→ **Data extract**:
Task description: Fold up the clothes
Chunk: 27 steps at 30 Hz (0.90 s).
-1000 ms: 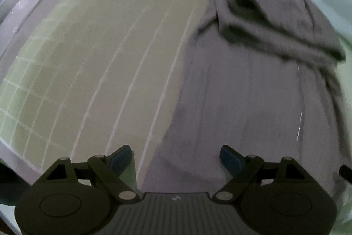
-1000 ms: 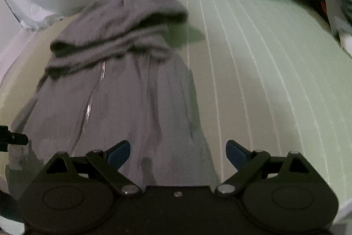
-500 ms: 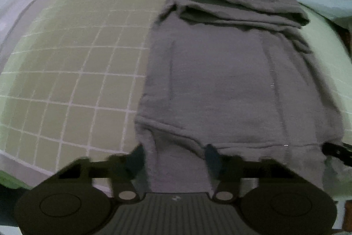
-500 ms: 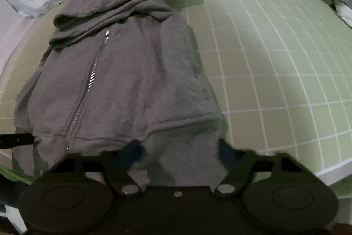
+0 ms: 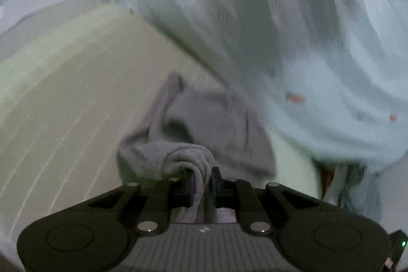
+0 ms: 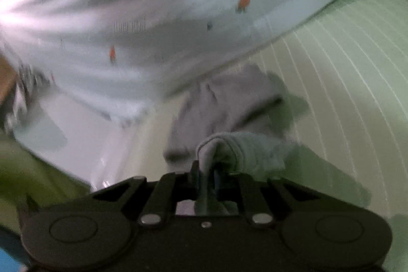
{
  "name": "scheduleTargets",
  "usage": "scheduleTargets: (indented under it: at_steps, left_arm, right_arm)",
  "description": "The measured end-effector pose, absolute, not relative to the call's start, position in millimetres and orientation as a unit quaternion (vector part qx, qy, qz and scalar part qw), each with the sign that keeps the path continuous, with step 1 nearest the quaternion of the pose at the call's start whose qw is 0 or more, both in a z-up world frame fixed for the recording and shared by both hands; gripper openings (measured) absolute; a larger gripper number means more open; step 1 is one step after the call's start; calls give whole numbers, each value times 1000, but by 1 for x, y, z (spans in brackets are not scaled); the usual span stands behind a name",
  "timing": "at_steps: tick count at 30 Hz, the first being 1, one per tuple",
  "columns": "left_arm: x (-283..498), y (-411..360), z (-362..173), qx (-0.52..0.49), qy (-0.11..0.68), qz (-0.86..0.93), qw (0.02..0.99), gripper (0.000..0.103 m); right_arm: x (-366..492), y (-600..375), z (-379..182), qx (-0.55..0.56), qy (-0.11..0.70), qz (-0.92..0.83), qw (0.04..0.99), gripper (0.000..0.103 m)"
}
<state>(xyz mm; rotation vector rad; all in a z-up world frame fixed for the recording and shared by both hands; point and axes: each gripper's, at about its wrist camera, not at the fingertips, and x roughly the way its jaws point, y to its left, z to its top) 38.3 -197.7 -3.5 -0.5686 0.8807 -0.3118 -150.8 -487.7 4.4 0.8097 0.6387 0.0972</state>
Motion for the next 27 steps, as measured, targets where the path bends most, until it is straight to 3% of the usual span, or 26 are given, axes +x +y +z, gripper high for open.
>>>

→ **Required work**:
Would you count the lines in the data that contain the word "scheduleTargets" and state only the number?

→ **Solution for this exercise**:
2